民族の記憶はナショナリズムとも密接な関係にあるため、決して他の国の持つ記憶を自国の記憶に屈服させることはできません。

 さらに厄介なことに、民族の記憶はいとも簡単に書き換えられてしまいます。時の政権の思惑によって、政治家の演説や教育、マスコミの報道によっても変容していくものです。このように不確実な主張をぶつけあっている状況では、歴史問題はいつまでたっても解決を見ることはできないでしょう。まず私たちは、時に歴史と民族の記憶は矛盾することがあるということと、記憶に囚われすぎると歴史から学ぶことを妨げるということを良く認識し、この2つの呪縛を解き放つ必要があります。

 

〇万難を排して共同見解をつくりだすべき

 それでは、本格的に解決するにはどうすればよいでしょうか。

 私の考えは、中国、韓国と共に歴史の共同見解を作り上げることです。記憶の入る余地を極力排除して、各国の資料を持ち寄り、科学的に検証し、合意する手法をとるべきです。しかし、共同研究を進めていくうちに、自国の主張が間違っていることを証明する場面に必ず直面するため、これまでに何回も頓挫しているプロジェクトでもあります。

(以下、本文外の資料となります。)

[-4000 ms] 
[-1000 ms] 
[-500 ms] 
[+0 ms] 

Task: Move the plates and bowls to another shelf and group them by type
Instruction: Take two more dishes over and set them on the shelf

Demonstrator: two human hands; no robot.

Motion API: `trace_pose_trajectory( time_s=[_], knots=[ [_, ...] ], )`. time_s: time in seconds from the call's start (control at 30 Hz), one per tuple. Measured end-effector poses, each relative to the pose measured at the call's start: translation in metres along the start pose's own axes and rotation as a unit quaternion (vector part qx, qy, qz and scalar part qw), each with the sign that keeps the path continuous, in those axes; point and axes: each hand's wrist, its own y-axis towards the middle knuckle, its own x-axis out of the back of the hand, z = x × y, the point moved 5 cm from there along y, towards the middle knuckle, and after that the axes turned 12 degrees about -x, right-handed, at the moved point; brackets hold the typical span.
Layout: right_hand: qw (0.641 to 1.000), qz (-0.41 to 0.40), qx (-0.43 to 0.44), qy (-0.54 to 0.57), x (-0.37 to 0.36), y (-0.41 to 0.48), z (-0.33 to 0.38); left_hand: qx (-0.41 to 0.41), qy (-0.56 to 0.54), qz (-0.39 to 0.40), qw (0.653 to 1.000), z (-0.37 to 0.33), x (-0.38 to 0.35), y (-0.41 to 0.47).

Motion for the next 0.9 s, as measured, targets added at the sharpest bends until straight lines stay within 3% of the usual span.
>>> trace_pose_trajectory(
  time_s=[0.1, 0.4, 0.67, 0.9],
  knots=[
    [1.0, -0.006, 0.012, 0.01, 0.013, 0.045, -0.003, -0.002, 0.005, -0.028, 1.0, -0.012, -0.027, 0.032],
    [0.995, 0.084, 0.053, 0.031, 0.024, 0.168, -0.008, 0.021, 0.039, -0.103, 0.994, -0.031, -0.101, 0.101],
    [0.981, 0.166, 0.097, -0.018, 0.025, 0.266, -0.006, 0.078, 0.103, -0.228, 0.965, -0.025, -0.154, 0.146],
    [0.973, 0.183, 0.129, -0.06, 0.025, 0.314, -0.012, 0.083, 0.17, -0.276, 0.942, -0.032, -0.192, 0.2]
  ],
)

しかし、これ以上歴史認識をめぐって紛争を続けることは、どの国の利益にもならないことは明白です。このまま未来世代に解決を先送りすることなく、私たちの世代からこの困難な事業に取り組み始めるべきだと考えます。

 

〇日本国憲法の精神に帰ろう

 この原稿を書いているときに念頭に浮かんだのは日本国憲法の精神でした。私は改憲の議論は大いにすべきではあるが、「国民主権」、「基本的人権」、「平和主義」という根底に流れている憲法の精神まで大きく改変する必要はないという立場です。特に日本国憲法の前文はどの国にもない高邁な理念に基づいているもので、私のもつ政治理念の上位に置いています。

 「われらは、いづれの国家も、自国のことのみに専念して他国を無視してはならないのであつて、政治道徳の法則は、普遍的なものであり、この法則に従ふことは、自国の主権を維持し、他国と対等関係に立たうとする各国の責務であると信ずる。

 日本国民は、国家の名誉にかけ、全力をあげてこの崇高な理想と目的を達成することを誓ふ。」

 日中韓で従うべき普遍的な法則とは、それこそ共通の歴史認識そのものではないでしょうか。

 日本はもはや一国のみで経済繁栄を得られる時代ではありません。困難な事業から目をそらさずに、共通の歴史認識を創り上げ、アジア諸国との信頼関係を築き平和で安定した未来をつかむ努力をしなくてはならないと思います。

 

 今年からは、福井の地で歴史や平和の研究を共同で行う国際的な枠組みをスタートさせます。東アジアで心の通じ合う未来を追求することのできるよう、国境の壁を超えて頑張っていきます。ご関心のある方は、ぜひご参加ください。ともに未来を創っていきましょう。